Barbret said that she thinks Jolliff-Dettore was ignored when she went to the Student Affairs and university leadership about concerns with DEI efforts, including the ITD being defunded.
“She’s an expert, she’s a consultant,” Barbret said. “She was being treated like her services and her ability to contribute to the university was less valuable than it was.”
Jolliff-Dettore confirmed Barbret’s comments but declined further comment.
Barbret questioned the leadership who ignored Jolliff-Dettore’s concerns.
“As far as I understand, that means they’re not doing their job,” Barbret said. “Their job is to serve campus and serve the people who are a part of it, so if we’re not listening, then I feel that’s ... an error on their job description.
Shingles said he was not a part of the university’s conversation about ITD being defunded. He didn’t have the information on which direction the university would take the program in the future.
Montgomery said that losing someone like Jolliff-Dettore has an impact on the university’s ability to meet students’ needs.
“I think that is one of the hugest oversights and losses of the university not listening to the impact of this defunding choice because it was so illustrative that the values and gifts and skills that Shannon uniquely brings to campus and provides for students was not prioritized,” Montgomery said. “Students needed that advocate; you need someone in that position.
“It’s hard to find the words for how frustrating that is for students and how understandable it is for people who are just giving everything they can to fight for them and not feeling the institution alongside on that fight.”
When discussing why she thinks the position has not been filled yet, Barbret said that CMU has not done a good job of helping people in those DEI positions who are known to have a heavy workload.
“DEI work is hard,” Barbret said. “And therefore, the people who are doing that work need community and support.

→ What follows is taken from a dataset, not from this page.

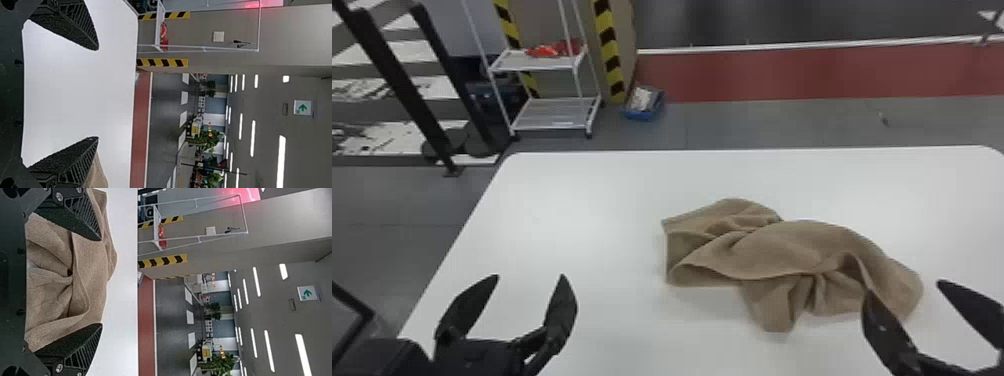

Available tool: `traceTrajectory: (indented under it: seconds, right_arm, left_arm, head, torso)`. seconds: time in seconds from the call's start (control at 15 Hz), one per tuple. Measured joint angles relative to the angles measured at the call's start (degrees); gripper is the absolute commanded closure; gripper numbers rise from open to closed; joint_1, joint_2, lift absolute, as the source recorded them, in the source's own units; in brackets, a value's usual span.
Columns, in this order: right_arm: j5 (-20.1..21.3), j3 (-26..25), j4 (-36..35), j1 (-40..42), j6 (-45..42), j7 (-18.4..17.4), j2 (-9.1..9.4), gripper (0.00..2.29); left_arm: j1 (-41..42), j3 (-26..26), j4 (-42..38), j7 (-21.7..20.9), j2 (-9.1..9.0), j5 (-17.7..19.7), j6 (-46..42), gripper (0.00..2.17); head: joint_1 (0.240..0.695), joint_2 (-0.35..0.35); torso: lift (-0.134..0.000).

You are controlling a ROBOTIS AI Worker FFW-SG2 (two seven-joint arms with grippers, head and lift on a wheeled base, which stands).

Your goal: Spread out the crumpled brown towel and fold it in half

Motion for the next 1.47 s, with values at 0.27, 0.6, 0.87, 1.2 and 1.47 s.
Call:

And I think that admin seem to believe that they could just put all of that work on, you know, just a couple people and not spread that work out.”

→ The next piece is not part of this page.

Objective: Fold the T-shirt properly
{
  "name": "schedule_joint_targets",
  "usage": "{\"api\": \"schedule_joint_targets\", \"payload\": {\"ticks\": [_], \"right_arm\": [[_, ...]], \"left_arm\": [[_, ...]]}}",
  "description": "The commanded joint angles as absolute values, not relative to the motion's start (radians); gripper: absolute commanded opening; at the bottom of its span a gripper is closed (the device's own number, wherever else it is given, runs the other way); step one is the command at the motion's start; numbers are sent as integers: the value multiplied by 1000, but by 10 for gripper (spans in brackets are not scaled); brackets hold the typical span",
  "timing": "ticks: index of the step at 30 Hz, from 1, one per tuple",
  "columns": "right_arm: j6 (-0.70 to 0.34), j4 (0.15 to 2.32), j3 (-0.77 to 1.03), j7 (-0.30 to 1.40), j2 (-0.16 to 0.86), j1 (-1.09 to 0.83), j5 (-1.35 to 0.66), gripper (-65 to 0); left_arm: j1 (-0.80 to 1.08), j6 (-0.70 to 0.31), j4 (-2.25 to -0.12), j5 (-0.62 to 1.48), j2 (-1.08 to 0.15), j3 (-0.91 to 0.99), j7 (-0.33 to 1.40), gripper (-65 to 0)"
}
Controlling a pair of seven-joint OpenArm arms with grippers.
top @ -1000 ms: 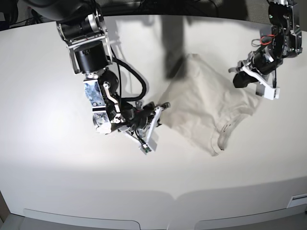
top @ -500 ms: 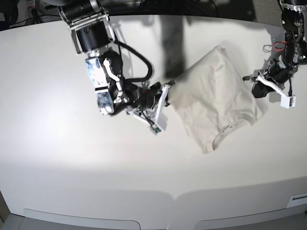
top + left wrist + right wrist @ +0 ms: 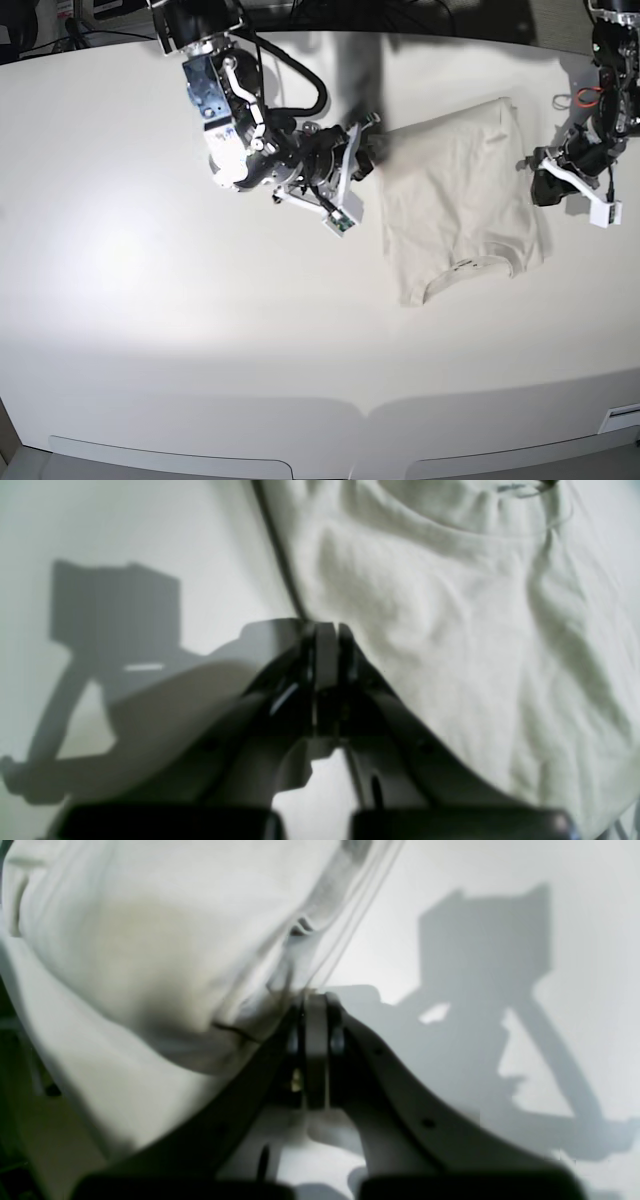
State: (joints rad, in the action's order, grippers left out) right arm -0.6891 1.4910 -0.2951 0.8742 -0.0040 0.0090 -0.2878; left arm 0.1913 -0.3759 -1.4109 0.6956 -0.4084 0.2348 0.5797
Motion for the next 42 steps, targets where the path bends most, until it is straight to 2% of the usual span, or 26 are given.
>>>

Going forward, Barbret and Montgomery hope the university can have the tough conversations and listen to the people who are a part of the CMU community when they come with concerns.
“Just … have real conversations, where they’re actually listening to the people who are doing that work, because I feel like in general ... they’re not understanding the level of support that those roles require,” Barbret said. “They’re not understanding how overburdened they are and how much is being expected of them.”
The two said it was discouraging to not be listened to when students are the ones who will be most affected by the decision.
“It feels tragically ironic because the whole purpose of understanding what dialogue is, is that it’s to seek understanding of another person, which is what makes the dialogue different than discussion,” Montgomery said. “Dialogue is just about trying to find understanding, and it was infuriating that we could not even open up dialogue to be understood, we were resisted from the get-go.”
“It’s just discouraging, because it seemed like student opinion did not faze their decision,” Barbret said.
Montgomery hopes students who are continually battling this issue find a safe space where their concerns will be listened to, and they are not alone.
“I would want students to know that frustration with the institution is extremely legitimate,” Montgomery said. “And while systemic change is painfully slow and hard to identify, there are individuals that are still fighting for them and ... they’re not alone.”
She also stressed the importance of students asking questions and being curious about what the university is doing.
“If people find this conversation of funding for DEI resources and all of that confusing, ask questions, be curious, learn more,” Montgomery said. There’s reasons this is valuable. And if they’re hard to see, be curious please.”
According to the university’s operating budget for LGBTQ Services, for the last four years the unit received $2,551 for all supplies and equipment, which is essential to the programming.
Johnson said when he had heard how much the office was receiving a few years ago, he thought to himself, “why (and) how is it so completely underfunded?”
“But I think if you were to look at an (organizational) structure eight years ago, versus now and look at budgets, I think there’d be quite an interesting story to tell because it’s always been my perception and always been what I’ve heard, and experienced that they (Office of LGBTQ+ Services) are underfunded,” he said.
From 2020 to 2023, the office received an extra $20,000 from the university, but was declined that one-time payment for 2023-24.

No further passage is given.